March is a month that often brings a new reality and excitement to seniors also. Throughout the month, colleges send out admission decision letters and students have until May 1st, the National Decision Deadline, to make their decision on which colleges they will attend. Just like in the March Madness brackets, students have picks that have kept their attention since they opened that first email from a college their sophomore year. However, sometimes, some hidden gems inch their way forward. It may be a college where a student finally visited campus or talked with a current student on the phone, or maybe it is a financial aid package that was a 3-point shot, but that college has a little more visibility and weight than it did earlier in the season.

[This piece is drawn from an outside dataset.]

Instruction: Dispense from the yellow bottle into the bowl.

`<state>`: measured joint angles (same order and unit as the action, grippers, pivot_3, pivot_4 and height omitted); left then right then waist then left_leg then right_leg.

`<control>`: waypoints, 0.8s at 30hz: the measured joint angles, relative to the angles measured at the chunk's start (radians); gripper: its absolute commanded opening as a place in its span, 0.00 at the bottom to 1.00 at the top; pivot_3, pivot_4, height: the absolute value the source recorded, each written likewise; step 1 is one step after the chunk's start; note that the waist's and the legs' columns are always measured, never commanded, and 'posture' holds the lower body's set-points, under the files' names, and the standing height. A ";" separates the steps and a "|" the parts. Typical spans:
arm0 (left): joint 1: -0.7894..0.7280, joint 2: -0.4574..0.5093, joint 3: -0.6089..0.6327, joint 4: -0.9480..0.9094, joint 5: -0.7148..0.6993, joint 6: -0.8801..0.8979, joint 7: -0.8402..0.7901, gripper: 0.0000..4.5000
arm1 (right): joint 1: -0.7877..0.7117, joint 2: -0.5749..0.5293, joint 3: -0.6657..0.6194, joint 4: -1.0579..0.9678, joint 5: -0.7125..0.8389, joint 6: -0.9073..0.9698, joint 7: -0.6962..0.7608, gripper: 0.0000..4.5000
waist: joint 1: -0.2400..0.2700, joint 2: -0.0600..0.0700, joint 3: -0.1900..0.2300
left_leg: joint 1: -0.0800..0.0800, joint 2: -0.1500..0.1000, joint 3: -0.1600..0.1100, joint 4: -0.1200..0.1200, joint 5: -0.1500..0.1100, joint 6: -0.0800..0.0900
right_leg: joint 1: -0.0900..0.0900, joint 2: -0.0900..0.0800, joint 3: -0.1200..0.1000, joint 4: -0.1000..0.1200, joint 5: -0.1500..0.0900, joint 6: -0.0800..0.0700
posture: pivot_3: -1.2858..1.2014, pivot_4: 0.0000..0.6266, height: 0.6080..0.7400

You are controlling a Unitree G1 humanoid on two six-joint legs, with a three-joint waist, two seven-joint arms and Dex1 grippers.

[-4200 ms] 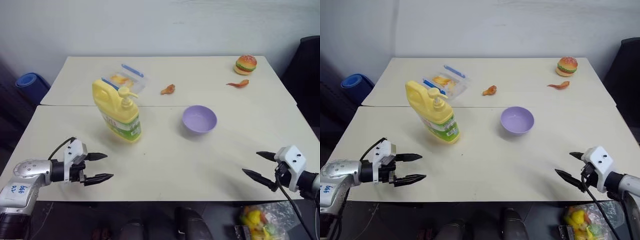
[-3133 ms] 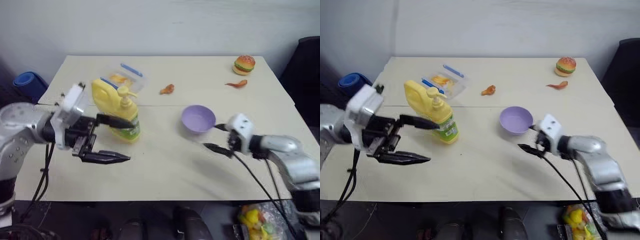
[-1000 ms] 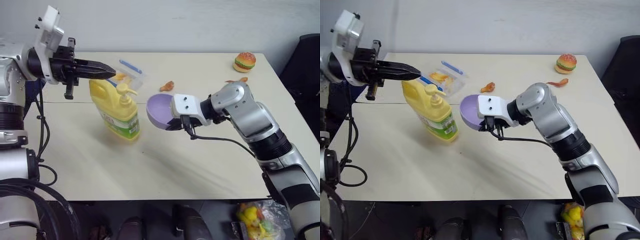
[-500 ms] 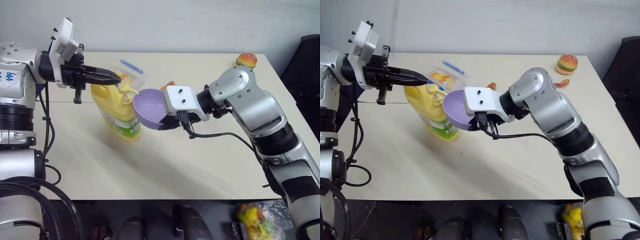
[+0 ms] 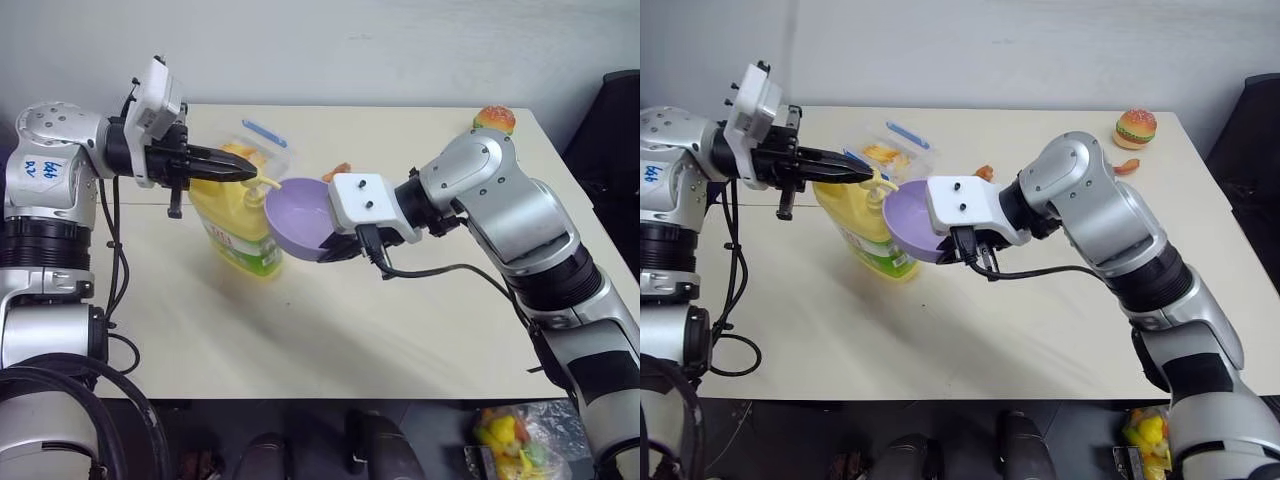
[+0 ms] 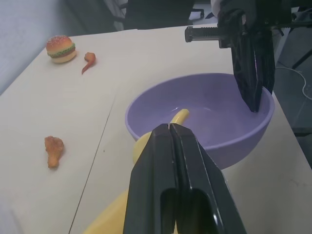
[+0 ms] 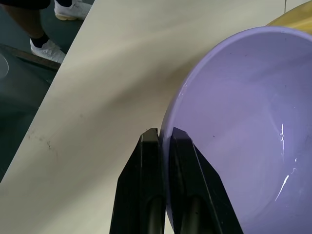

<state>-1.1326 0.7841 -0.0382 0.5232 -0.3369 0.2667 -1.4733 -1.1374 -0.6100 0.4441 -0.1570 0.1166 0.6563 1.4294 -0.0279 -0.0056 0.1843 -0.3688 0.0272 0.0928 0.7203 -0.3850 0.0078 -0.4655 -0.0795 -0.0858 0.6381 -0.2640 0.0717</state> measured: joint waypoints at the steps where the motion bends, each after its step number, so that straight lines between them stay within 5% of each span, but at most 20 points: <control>1: 0.000 -0.001 0.000 0.000 0.004 -0.007 0.002 0.01 | 0.000 -0.002 0.002 -0.001 0.000 0.000 0.000 0.00 | 0.000 0.000 0.000 | 0.000 0.000 0.000 0.000 0.000 0.000 | 0.000 0.000 0.000 0.000 0.000 0.000 | 0.52 0.24 1.00; 24: -0.009 -0.027 0.020 0.001 0.026 0.013 0.015 0.01 | 0.000 -0.017 0.019 -0.025 0.008 -0.025 0.003 0.00 | -0.001 0.000 0.000 | 0.000 0.000 0.000 0.000 0.000 0.000 | 0.000 0.000 0.000 0.001 0.000 0.000 | 0.52 0.24 1.00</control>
<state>-1.1415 0.7567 -0.0178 0.5237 -0.3114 0.2796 -1.4584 -1.1371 -0.6273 0.4629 -0.1825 0.1249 0.6314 1.4320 -0.0285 -0.0056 0.1843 -0.3688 0.0272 0.0927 0.7207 -0.3850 0.0077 -0.4654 -0.0795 -0.0861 0.6386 -0.2640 0.0717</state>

March is the start of the time when seniors decide, with all of the information in front of them, which path they will choose. We see families create spreadsheets with details and statistics that are weighed similar to those die-hard basketball fans who choose their brackets with thought and planning. We think it’s important to choose a college with reflection and thought – not based on team mascot or color like some of us, I mean… people do.
Here are some guidelines on making the college decision.
- Attend Admitted Student Days and/or talk with admissions counselors or current college students at each college where you’ve been accepted. Find out as much information as you can and ask as many questions as possible to help make an informed decision.
- Think about where you will be inspired in the classroom and outside of the classroom. Inspiration can mean challenge, it can mean creativity, and it can mean finding friends with similar interests. Think about what inspires you and think about how each college will ignite that inspiration.
- The college decision is an expensive investment that often comes down to value, and value and financial fit have a different definition for every family. Think about which college is going to provide you with an experience where you can take advantage of the most opportunities that will open doors and prepare you for your career or graduate school.